Nel paese di Levico si vociferava, che per la festa del Santo Patrono, ci sarebbe stata una mostra, tutti si chiedevano di che natura sarebbe stata la mostra, dedicata a chi o a che cosa. Quasi nessuno sapeva di cosa si trattava. Una mostra di quadri, di sculture, di cappelli, di cappe, di scarpe, di ombrelli, che con l’avvicinarsi dell’inverno, si poteva mettere anche al primo posto. Molti paesani, si erano recati al Comune a chiedere delucidazione in merito, senza avere nessun esito positivo. Nelle case e nelle botteghe, tutti si chiedevano che tipo di mostra ci sarebbe stato, dal momento che nulla era ancora stato detto o annunciato, nessuna notizia era trapelata, al di fuori della giunta Comunale. Sembrava il segreto di Pulcinella tutti sanno ma in realtà nessuno ne è a conoscenza. Alcuni si erano rivolti anche al Messo del Comune, nella speranza di qualche anticipazione di notizie, nulla trapelava da chicchessia, sulla mostra annunciata ma non spiegata.
Nelle case, tutte le donne tiravano fuori dagli armadi o dalle casse da corredo, le antiche stoffe damascate, per realizzare vestiti eccentrici per l’inaugurazione di questa mostra annunciata, ma non ancora ratificata, era un continuo fermento, un brulichio d’idee da sottoporre alle sarte per l’abito adatto alla cerimonia. Altre donne avevano pensato di farlo arrivare dalla nuova sartoria aperta da poco tempo in una città poco distante dalla loro, l’importante era avere un abito nuovo da indossare quel giorno.
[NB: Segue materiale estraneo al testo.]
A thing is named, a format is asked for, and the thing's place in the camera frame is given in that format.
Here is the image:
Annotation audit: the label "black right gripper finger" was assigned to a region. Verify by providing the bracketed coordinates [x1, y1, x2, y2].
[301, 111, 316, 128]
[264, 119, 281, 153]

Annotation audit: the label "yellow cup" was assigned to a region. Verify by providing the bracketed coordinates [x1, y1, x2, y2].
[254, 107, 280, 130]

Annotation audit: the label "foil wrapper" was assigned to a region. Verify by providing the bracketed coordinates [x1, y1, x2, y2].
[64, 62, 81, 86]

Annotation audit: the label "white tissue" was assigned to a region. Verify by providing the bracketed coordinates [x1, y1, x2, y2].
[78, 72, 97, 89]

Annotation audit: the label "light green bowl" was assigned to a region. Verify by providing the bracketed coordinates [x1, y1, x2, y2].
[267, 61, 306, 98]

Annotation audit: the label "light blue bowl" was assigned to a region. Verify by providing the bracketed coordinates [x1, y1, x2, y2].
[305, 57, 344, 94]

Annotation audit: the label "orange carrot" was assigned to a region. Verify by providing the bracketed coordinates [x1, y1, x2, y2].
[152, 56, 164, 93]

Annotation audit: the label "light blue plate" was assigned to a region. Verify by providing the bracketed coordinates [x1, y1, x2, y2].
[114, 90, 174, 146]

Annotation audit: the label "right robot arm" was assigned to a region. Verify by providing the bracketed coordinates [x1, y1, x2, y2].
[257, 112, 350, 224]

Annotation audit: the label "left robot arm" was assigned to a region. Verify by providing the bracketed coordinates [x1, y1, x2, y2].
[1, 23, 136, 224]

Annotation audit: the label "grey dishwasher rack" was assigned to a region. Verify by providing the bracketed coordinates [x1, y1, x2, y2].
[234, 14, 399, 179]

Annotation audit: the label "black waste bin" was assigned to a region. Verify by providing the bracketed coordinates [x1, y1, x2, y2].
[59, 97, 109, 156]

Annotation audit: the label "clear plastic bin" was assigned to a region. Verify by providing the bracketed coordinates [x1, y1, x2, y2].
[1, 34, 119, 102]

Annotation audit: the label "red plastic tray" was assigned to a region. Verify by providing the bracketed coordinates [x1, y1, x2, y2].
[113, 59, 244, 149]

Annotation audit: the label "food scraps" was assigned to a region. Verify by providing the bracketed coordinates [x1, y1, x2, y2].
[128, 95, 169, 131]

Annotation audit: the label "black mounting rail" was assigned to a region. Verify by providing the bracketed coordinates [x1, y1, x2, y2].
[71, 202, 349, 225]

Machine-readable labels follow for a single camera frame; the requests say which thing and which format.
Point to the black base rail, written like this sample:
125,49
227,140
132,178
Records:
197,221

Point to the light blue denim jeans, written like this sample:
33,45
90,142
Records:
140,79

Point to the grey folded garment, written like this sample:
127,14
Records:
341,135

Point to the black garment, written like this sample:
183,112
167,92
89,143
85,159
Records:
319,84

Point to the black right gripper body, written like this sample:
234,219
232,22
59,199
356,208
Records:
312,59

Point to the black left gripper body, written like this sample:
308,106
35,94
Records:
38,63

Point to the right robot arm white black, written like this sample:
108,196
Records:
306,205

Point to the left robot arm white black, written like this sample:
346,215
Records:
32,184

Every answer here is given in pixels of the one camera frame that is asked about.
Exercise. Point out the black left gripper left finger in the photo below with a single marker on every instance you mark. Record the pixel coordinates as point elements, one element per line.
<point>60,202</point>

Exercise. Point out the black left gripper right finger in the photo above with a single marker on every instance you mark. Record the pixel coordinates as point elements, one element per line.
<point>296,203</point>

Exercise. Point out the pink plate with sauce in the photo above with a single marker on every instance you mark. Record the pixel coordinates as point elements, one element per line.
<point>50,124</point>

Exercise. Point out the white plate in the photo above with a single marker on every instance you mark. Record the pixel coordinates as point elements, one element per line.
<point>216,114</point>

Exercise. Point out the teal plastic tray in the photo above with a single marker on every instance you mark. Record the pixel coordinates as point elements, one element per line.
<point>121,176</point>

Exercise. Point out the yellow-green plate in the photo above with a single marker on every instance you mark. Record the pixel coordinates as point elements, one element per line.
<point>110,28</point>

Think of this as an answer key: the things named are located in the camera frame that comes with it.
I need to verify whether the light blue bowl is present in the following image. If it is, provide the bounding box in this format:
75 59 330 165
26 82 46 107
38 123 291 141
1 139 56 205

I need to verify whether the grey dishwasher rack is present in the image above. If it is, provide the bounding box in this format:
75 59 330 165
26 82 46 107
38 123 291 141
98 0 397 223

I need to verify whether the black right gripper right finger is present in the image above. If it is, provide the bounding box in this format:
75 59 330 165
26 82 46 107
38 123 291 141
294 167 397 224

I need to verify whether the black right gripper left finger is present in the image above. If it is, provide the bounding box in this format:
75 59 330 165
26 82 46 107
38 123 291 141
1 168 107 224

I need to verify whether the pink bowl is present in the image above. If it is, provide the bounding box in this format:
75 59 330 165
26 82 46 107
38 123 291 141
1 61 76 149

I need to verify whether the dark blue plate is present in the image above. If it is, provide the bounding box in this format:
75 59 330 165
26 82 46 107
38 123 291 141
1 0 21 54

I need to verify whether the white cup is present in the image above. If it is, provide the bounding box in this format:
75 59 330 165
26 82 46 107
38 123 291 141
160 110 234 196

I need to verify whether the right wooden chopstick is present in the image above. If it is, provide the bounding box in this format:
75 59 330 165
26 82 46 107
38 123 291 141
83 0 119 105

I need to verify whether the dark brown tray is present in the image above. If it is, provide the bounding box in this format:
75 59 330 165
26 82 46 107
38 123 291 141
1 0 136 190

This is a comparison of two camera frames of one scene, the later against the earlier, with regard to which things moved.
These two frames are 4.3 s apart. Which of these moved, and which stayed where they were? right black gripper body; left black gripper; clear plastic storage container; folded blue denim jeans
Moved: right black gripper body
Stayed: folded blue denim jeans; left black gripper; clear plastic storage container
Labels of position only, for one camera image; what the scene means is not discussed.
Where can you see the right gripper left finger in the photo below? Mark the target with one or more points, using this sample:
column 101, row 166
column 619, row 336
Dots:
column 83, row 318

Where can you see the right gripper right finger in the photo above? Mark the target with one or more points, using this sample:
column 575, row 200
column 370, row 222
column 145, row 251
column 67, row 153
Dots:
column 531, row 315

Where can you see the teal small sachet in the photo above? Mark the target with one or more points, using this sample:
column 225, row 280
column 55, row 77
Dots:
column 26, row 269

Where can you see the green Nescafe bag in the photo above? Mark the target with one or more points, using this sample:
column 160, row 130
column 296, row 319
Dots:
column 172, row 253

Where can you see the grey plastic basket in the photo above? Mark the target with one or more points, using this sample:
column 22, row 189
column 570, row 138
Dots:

Dall’annuncio, erano già trascorsi quindici giorni, si aspettava solo, che il Comune facesse affiggere le locandine o i manifesti, per dare inizio alla suindicata mostra. La cittadinanza era pronta a scendere in Piazza. Quando, dal portone d’ingresso del Comune, si vide uscire il camioncino con l’uomo delle affissioni, pennelli, colla, scale e scanni, pronti per comunicare e far conoscere all’intera città, la mostra alla quale si poteva e doveva partecipare. Era, una mostra di cani di certo non randagi, finalmente veniva fuori la notizia della mostra e a chi era dedicata. Tutti i proprietari di cani, si dettero da fare a lavare e fare, toletta a tutti i cani, che vivevano in famiglia, lavarli, spazzolarli, profumarli, per vincere il premio di 300 lire e la targhetta d’argento da collare da mettere intorno al collo del vincitore. Alcuni possessori di cani, avevano acquistato anche una nuova museruola e un diverso guinzaglio, per meglio fornire al cane un elemento nuovissimo ed elegante per la sfilata finale.
Paolo un ragazzo della zona, che viveva solo con la madre, aveva perso il padre alla tenera età di tre anni. Due giorni prima, aveva trovato dietro la porta di casa, un cane dal pelo arruffato, sporco di sterco e di sangue, lo accolse in casa era affamato e stanco tanto che dopo aver mangiato del pane cotto con il brodo e patate, si addormentò, dormendo come un ghiro, ininterrottamente per circa cinque ore. Quando si sveglio, si stiracchiò elegantemente, sbadigliò per fame e mogio, iniziò ad annusare il luogo della sua permanenza, si mise anche lentamente a camminare per casa, si avvicinò alla porta quasi a voler dire, “aprite la porta”. Poi la madre di Paolo, lo lavò e pettinò, il pelo da giallo e arruffato divenne bianco come la neve, e lo chiamò Blake, lo asciugò con i panni caldi, passati sotto il ferro da stiro, realizzando un cane superbo, per fattura e bellezza. Allora senza dire nulla al figlio, andò a iscrivere Paolo alla mostra, sicuramente il loro cane, tra i tanti non sarebbe sfigurato, anzi avrebbe fatto bella figura. Il giorno della mostra, fece indossare al proprio figlio un completo bianco, ricavato da una vecchia divisa della marina militate del marito, per guinzaglio aveva usato un cordone dorato, con tenuta di sicurezza per evitare, che il cane spaventato potesse scappare dalle mani del figlio e dette a Paolo le ultime istruzioni per mantenere a freno quel benedetto animale.
Alla mostra canina il cane dette il meglio di sé, vinse il Primo premio per pulizia e bellezza, anche se era evidente lo sforzo che faceva per camminare, Paolo felice l’abbracciò sorridendo, era diventato il suo cane personale.